没想到他会问自己的名字,孙绵绵先是倒抽一口气,然后连忙敛下双眸。「奴婢叫孙绵绵。」
孙绵绵。他的黑眸微微一眯,站在她的前方不远处,瞧着她低垂着小脸向他走来。
「是通敌叛国的……孙府?」他挑了挑眉头。
她咬了咬唇,小声的说:「奴婢相信奴婢的二姐是个忠心爱国的将军……她现在只是下落不明……」
「哼。」他冷笑一声。「叛将之妹。有趣的是,你们孙家五姐妹,一个叛国,三个流落逃亡,就只剩你一人在府里吗?」
虽然不喜欢他狂妄的语气,但她还是小声的回答,「是。」
「你不怕死吗?」
「死?」她皱起眉头,忍不住望向他。「怕啊!」
「那你为何不逃?」他又问。
「怎么逃?」她下意识的回应,一脸委屈,「奴婢是府里最后一个知道这件事的人,想逃也来不及了。」
最后一个知道?他一愣,忍不住看向她,瞧她流露出委屈的眼神,不像是在说谎的样子。
原来这小丫头是被赶鸭子上架的……替死鬼!
他又上下打量她几眼,见她长相平凡,脸有些圆,五官还有些稚嫩,眉眼带着单纯,看来她之前被孙府的那班娘儿们保护得挺好的,像个不经事的姑娘。
她与他对望,原本还想着其实二少爷也不像外头传闻的那般恐怖,下一刻却证明她的想法是……错的!
「放肆!」他扬起手,立刻打翻了她手上的托盘,上头的汤药就这样洒了她满身。
啊?!还好汤药已经放凉许多,要是刚煎好的话,怕是她的皮要脱了一层了。
只是……他怎么说翻脸就翻脸啊?
她皱起眉头,有些怔然的望着被打翻的药碗,然后害怕的看向他。
「服侍我的奴婢不是叫做碧莺吗?为何擅自换成你来服侍我了?」他冷脸一拉,沉声的问着。

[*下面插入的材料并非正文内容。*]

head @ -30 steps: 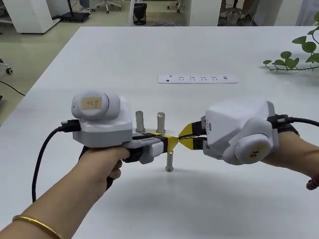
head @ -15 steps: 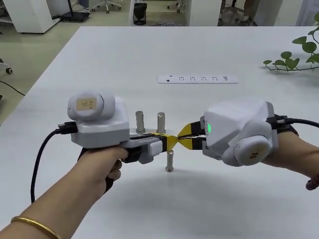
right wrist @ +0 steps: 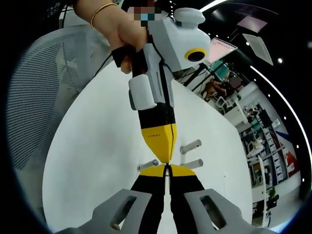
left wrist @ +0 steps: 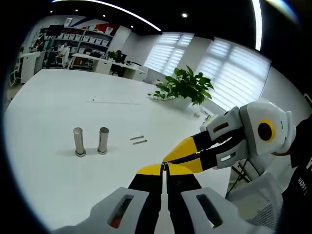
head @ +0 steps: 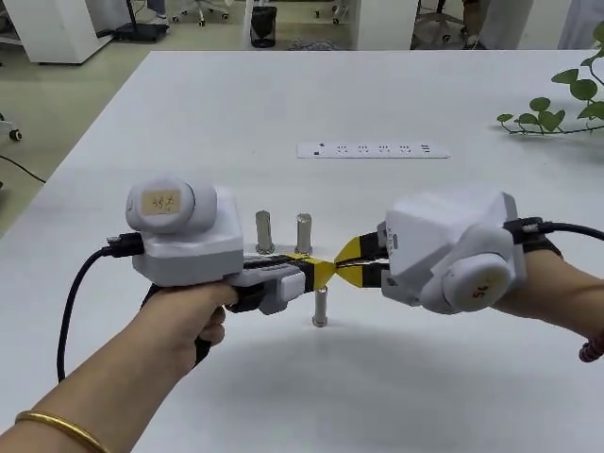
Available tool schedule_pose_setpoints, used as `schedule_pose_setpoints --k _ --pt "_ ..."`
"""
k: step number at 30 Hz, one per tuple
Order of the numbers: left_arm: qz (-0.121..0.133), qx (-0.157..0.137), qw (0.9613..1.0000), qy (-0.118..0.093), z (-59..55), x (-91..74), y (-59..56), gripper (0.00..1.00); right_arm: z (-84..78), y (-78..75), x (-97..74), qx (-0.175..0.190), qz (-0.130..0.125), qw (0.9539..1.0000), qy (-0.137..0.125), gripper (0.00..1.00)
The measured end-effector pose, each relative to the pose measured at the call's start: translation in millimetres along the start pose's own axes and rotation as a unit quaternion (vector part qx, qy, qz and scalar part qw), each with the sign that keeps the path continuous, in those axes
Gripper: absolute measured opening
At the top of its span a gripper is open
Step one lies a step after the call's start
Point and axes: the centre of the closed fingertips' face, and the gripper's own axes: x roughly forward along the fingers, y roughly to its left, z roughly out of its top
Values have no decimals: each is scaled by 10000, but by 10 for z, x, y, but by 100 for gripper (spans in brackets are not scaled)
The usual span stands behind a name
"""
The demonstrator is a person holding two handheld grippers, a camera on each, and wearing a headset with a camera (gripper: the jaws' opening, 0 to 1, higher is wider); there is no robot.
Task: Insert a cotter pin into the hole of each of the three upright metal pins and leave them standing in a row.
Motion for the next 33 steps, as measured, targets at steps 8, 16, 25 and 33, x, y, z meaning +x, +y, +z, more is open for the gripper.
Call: schedule_pose_setpoints --k 8,16,25,33 --pt "-97 631 9979 58 -36 -35 -10 0 -35 47 -3 920 239 9952 -229 0" --pt "-128 1419 9896 211 -146 -118 5 0 -18 106 -45 1995 632 9760 -606 2" --pt "-568 2020 9774 250 -237 -191 -112 0 27 271 -57 2968 1247 9415 -1000 3" --pt "-1000 2123 9715 323 -300 -248 -273 0 154 432 -139 3202 1728 9228 -1265 5"
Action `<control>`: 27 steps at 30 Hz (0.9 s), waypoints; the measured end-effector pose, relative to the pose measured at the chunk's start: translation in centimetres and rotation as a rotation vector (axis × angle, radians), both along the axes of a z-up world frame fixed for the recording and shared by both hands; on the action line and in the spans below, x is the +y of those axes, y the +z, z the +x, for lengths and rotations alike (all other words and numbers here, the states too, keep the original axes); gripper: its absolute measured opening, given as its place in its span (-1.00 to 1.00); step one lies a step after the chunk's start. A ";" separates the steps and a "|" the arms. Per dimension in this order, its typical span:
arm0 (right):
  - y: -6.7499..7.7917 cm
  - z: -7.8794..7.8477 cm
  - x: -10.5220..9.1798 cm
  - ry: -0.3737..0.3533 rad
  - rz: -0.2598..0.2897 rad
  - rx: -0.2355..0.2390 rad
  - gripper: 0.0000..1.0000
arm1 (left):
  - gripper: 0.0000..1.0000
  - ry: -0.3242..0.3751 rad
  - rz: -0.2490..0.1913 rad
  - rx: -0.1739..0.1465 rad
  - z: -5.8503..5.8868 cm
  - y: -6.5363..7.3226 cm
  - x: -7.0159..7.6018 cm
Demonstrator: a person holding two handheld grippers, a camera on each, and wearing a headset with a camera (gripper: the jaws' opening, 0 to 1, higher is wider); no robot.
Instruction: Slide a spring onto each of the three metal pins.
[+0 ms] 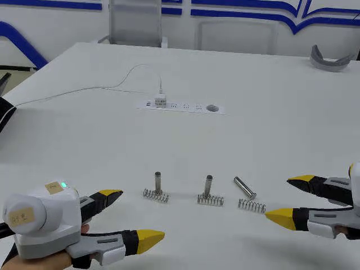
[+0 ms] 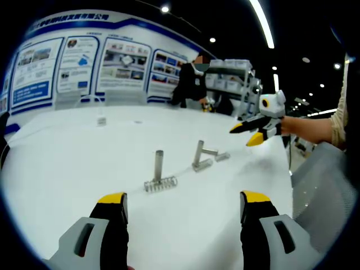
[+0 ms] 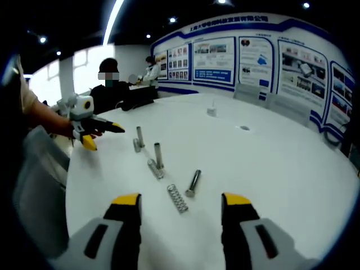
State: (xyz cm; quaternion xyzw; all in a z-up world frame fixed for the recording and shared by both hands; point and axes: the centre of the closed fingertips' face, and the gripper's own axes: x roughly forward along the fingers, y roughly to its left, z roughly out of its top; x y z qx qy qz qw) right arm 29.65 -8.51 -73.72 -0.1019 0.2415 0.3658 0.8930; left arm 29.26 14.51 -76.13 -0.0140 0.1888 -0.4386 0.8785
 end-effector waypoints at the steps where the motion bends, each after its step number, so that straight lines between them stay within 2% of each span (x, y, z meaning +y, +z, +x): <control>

顿时,外头的侍卫骚动起来,很快的冲进屋里,拔剑便抵着她的颈子。
她心一慌,急忙跪在他的面前,整个人几乎伏身贴面的趴在地上。「请二少爷恕罪!是因为碧莺姐姐有事,才拜托奴婢送这一回。」
「你知不知道你犯了我的大忌?」他冷声质问,望着不断发抖的她,凤眼微微一敛。
「奴……奴婢进府不久,府里的规矩还没有完全学好,请二少爷饶命。」她害怕得双排牙齿都在打颤了,尤其想起传闻二少爷对待下人的方式非常残忍,就怕自己等等踏出厢房,不是少一条腿,就是少一只胳膊。

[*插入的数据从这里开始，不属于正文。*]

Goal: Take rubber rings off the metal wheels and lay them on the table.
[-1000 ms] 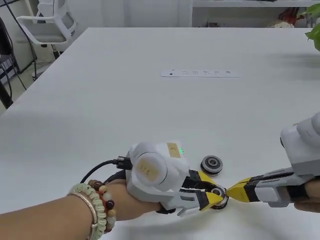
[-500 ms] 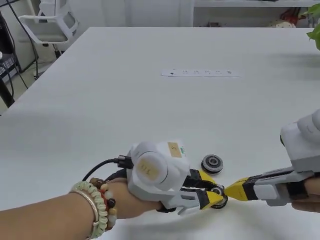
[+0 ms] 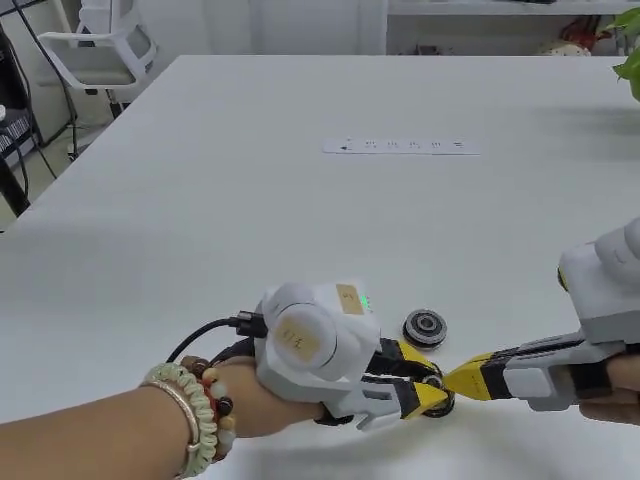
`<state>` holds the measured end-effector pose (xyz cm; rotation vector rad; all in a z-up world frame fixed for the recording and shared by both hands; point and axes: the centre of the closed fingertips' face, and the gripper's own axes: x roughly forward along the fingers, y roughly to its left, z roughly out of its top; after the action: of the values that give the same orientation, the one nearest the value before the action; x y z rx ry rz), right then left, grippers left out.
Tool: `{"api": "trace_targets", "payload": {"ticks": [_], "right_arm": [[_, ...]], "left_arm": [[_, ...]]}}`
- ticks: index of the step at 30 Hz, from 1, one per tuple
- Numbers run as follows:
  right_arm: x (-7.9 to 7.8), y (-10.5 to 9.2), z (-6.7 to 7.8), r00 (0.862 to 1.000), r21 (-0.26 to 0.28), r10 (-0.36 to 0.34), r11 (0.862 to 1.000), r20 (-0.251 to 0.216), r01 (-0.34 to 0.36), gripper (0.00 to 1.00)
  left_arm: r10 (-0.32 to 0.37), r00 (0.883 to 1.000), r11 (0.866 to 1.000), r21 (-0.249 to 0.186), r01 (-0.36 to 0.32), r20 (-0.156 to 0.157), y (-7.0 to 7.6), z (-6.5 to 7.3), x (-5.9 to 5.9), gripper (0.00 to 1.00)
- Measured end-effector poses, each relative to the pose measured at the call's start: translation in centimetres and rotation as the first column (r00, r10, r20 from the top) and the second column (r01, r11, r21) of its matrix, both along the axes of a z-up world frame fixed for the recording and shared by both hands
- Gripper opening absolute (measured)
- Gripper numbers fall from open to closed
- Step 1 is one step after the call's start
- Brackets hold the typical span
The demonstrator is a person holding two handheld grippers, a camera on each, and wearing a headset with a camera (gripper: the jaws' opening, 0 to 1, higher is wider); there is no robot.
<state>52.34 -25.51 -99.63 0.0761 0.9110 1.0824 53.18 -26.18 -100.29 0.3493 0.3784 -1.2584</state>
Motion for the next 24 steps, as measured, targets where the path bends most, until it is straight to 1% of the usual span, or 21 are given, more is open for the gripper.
{"api": "trace_targets", "payload": {"ticks": [1,2,4,5,7,10,11,12,14,16,17,18,20,21,22,23,24], "right_arm": [[0.2,-0.2,0.0,1.000,-0.010,-0.009,1.000,0.008,0.009,0.00],[0.4,-0.3,-0.1,1.000,-0.018,-0.013,1.000,0.013,0.013,0.00],[0.5,-0.5,-0.4,1.000,-0.039,-0.016,0.999,0.016,0.017,0.00],[0.4,-0.7,-0.8,1.000,-0.060,-0.014,0.998,0.014,0.015,0.00],[0.4,-0.8,-0.9,1.000,-0.069,-0.010,0.998,0.022,0.012,0.00],[0.4,-0.8,-0.8,1.000,-0.066,-0.014,0.998,0.015,0.015,0.00],[0.4,-0.8,-0.8,1.000,-0.067,-0.015,0.998,0.016,0.016,0.00],[0.4,-0.8,-0.8,1.000,-0.066,-0.018,0.998,0.012,0.019,0.00],[0.5,-0.8,-0.8,1.000,-0.067,-0.022,0.997,0.008,0.023,0.00],[0.5,-0.9,-0.8,1.000,-0.065,-0.028,0.997,0.001,0.028,0.00],[0.5,-0.9,-0.8,0.999,-0.060,-0.033,0.998,-0.009,0.032,0.00],[0.6,-0.9,-0.6,0.999,-0.052,-0.036,0.998,-0.012,0.035,0.00],[0.6,-0.9,-0.4,0.999,-0.041,-0.041,0.998,-0.013,0.041,0.00],[0.6,-0.9,-0.3,0.999,-0.039,-0.043,0.998,-0.011,0.042,0.00],[0.7,-0.9,-0.1,0.999,-0.034,-0.046,0.998,-0.008,0.045,0.00],[0.7,-0.9,0.0,0.999,-0.032,-0.048,0.998,-0.007,0.048,0.00],[0.7,-0.9,0.1,0.999,-0.029,-0.049,0.998,-0.004,0.049,0.00]], "left_arm": [[0.006,1.000,1.000,0.000,-0.006,-0.004,0.0,0.0,0.0,0.14],[0.007,1.000,1.000,0.003,-0.007,-0.001,-0.1,0.0,0.0,0.14],[0.011,1.000,1.000,0.002,-0.011,-0.007,-0.1,0.0,0.0,0.14],[0.011,1.000,1.000,0.003,-0.011,-0.009,-0.1,0.0,0.0,0.14],[0.011,1.000,1.000,0.006,-0.011,-0.016,-0.1,0.1,0.0,0.15],[0.015,0.998,1.000,0.022,-0.014,-0.053,0.0,0.3,-0.1,0.15],[0.003,0.998,1.000,0.029,-0.001,-0.055,0.1,0.4,-0.2,0.16],[0.002,0.998,1.000,0.030,0.000,-0.056,0.1,0.6,-0.3,0.19],[-0.007,0.998,1.000,0.013,0.007,-0.055,0.2,1.5,-0.4,0.27],[-0.018,0.998,1.000,-0.005,0.018,-0.065,0.2,2.3,-0.7,0.31],[-0.028,0.998,1.000,-0.002,0.028,-0.056,0.2,2.5,-0.7,0.32],[-0.039,0.999,0.999,0.017,0.040,-0.029,0.4,2.8,-0.6,0.32],[-0.058,0.998,0.998,0.034,0.058,0.002,0.6,3.6,-0.6,0.34],[-0.068,0.998,0.997,0.038,0.068,0.007,0.7,3.9,-0.8,0.36],[-0.079,0.997,0.996,0.038,0.079,0.017,0.8,4.5,-0.9,0.37],[-0.081,0.997,0.996,0.037,0.080,0.019,0.9,4.7,-0.9,0.40],[-0.087,0.996,0.996,0.040,0.086,0.023,1.1,5.3,-1.0,0.42]]}}
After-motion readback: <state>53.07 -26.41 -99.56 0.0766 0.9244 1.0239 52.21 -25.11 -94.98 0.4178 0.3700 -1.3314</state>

「有关食的方面,我不喜欢假手第三人。」他冷笑一下,「你帮的这个忙,只是替自己惹来杀身之祸。」
杀……杀身之祸?!她呆楞楞的开口,「这……有这么严重吗?奴婢原本也不想多事,只是受人之托才跑这一趟……如果二少爷不喜欢,奴婢这就回去告诉碧莺姐姐,下回一定不敢再帮忙送药了。」
他拢了拢眉头。这丫头也未免太诚实了吧!
「听你的语气,还挺不服的。」
「奴婢当然不服!」反正都在生死关头了,她干脆也豁了出去。「帮人一回,岂有好心被雷亲的道理?!那以后府里还有谁敢互相帮忙的?」
顿时,屋内所有的侍卫全都倒抽一口气,忍不住为她捏一把冷汗,她还是第一个敢这么顶撞赫琅的人。
「我说一句,你倒是顶了十句。」他冷嗤一声,「意思是你犯了我的规矩,我处罚你还是我不对了?」
「主子不会有错,错的都是奴才们。」她小声的回答。「只是有大度的主子,才能拥有忠心不二的奴才。」好歹她以前也是个千金小姐,才不像他欺压奴仆呢!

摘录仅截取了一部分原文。